== Data shown ==
=== Section Start ===
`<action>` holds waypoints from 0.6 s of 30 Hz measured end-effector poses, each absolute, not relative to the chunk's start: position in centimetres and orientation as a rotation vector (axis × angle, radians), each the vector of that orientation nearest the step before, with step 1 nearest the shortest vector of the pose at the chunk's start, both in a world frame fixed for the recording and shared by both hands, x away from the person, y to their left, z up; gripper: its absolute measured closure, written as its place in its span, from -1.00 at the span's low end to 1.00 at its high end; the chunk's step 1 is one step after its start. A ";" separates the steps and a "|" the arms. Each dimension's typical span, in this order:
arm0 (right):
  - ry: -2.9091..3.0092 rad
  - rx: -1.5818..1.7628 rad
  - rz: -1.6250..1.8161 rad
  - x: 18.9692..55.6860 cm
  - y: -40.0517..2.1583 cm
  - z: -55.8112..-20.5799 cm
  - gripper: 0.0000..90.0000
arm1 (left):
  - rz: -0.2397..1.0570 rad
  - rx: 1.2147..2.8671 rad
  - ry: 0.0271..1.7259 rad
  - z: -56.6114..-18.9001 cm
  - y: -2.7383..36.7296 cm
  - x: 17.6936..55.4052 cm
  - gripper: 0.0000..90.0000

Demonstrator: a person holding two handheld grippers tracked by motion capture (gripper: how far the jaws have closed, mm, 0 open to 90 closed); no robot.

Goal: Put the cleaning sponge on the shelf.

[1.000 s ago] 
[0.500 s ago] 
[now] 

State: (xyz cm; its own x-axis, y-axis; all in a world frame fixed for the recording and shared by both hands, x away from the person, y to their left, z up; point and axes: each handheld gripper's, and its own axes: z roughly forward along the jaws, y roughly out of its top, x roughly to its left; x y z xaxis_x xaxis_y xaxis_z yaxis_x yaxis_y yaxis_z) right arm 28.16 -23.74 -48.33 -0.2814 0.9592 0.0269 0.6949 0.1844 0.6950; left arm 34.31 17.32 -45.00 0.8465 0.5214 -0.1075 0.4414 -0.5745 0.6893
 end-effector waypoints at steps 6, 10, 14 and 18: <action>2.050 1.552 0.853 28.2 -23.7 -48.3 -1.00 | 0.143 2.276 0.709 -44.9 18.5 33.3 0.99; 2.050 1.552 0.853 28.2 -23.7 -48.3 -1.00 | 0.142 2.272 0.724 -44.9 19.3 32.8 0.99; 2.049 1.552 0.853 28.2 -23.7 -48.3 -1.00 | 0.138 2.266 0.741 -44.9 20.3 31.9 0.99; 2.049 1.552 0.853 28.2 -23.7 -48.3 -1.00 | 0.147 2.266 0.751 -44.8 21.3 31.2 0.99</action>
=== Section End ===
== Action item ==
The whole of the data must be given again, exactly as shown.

== Task response ==
`<action>` holds waypoints from 0.6 s of 30 Hz measured end-effector poses, each absolute, not relative to the chunk's start: position in centimetres and orientation as a rotation vector (axis × angle, radians), each the vector of that orientation nearest the step before, with step 1 nearest the shortest vector of the pose at the chunk's start, both in a world frame fixed for the recording and shared by both hands, x away from the person, y to their left, z up; gripper: its absolute measured closure, written as its place in its span, from -1.00 at the span's low end to 1.00 at its high end; the chunk's step 1 is one step after its start. A ";" separates the steps and a "|" the arms. Each dimension's typical span, in this order:
arm0 (right):
  - ry: -2.9091..3.0092 rad
  - rx: -1.5818..1.7628 rad
  - rz: -1.6250..1.8161 rad
  - x: 18.9692..55.6860 cm
  - y: -40.0517..2.1583 cm
  - z: -55.8112..-20.5799 cm
  - gripper: 0.0000..90.0000
arm1 (left):
  - rz: -0.2397..1.0570 rad
  - rx: 1.2147..2.8671 rad
  - ry: 0.0271..1.7259 rad
  - z: -56.6114..-18.9001 cm
  - y: -2.7383..36.7296 cm
  - x: 17.6936..55.4052 cm
  - gripper: 0.0000..90.0000

Demonstrator: a person holding two handheld grippers tracked by motion capture (gripper: how far the jaws have closed, mm, 0 open to 90 closed); no robot.

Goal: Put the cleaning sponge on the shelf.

[1.000 s ago] 
[0.500 s ago] 
[now] 

State: (xyz cm; its own x-axis, y-axis; all in a world frame fixed for the recording and shared by both hands, x away from the person, y to their left, z up; point and axes: each handheld gripper's, and its own axes: z roughly forward along the jaws, y roughly out of its top, x roughly to its left; x y z xaxis_x xaxis_y xaxis_z yaxis_x yaxis_y yaxis_z) right arm 28.16 -23.74 -48.33 -0.2814 0.9592 0.0269 0.6949 0.1844 0.6950; left arm 34.31 17.32 -45.00 0.8465 0.5214 -0.1075 0.4414 -0.5745 0.6893
 end-effector waypoints at steps 6, 10, 14 and 18: <action>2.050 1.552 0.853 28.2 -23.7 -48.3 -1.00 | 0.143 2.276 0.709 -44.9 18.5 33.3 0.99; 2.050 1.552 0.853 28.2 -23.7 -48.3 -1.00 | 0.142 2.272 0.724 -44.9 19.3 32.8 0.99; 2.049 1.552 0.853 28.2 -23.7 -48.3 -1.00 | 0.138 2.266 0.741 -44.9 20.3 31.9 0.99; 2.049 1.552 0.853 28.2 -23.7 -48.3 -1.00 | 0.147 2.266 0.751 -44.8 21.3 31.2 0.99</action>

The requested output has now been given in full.